● YOUR ASSIGNMENT
A word-for-word copy of the data is what's wanted; pictures stay out of it.

● DATA BLOCK

• • • •

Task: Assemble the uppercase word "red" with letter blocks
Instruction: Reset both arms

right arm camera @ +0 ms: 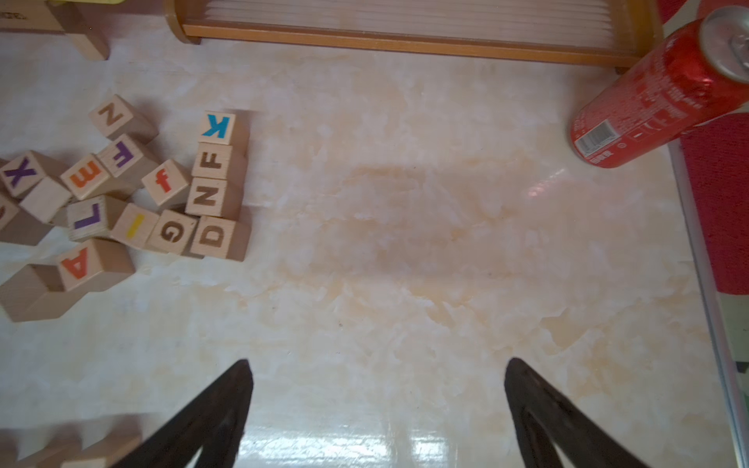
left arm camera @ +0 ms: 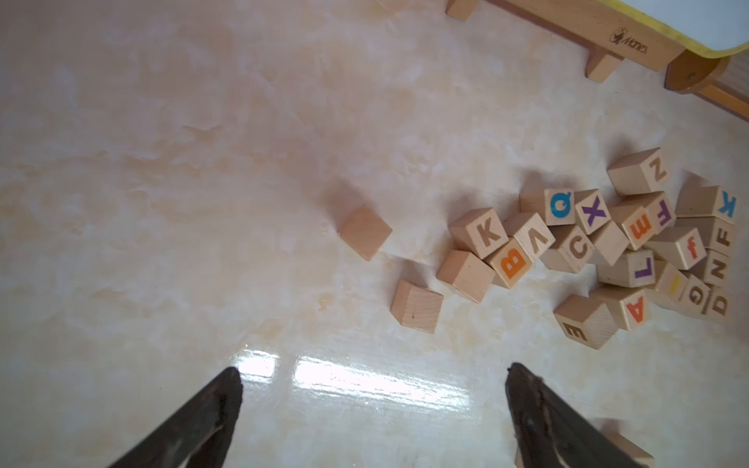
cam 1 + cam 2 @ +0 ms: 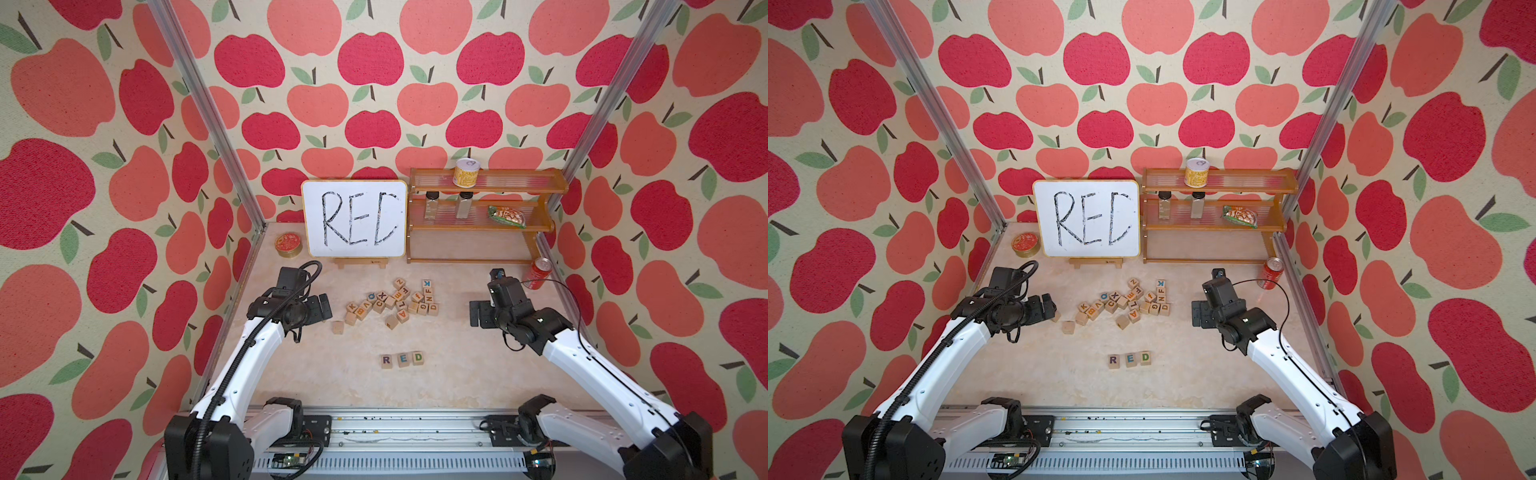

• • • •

● YOUR RESPONSE
Task: Assemble the uppercase word "red" with letter blocks
Instruction: Reset both arms

right arm camera @ +0 ms: 
left arm camera @ +0 ms: 
cam 1 + cam 2 @ +0 ms: 

The full output has been given.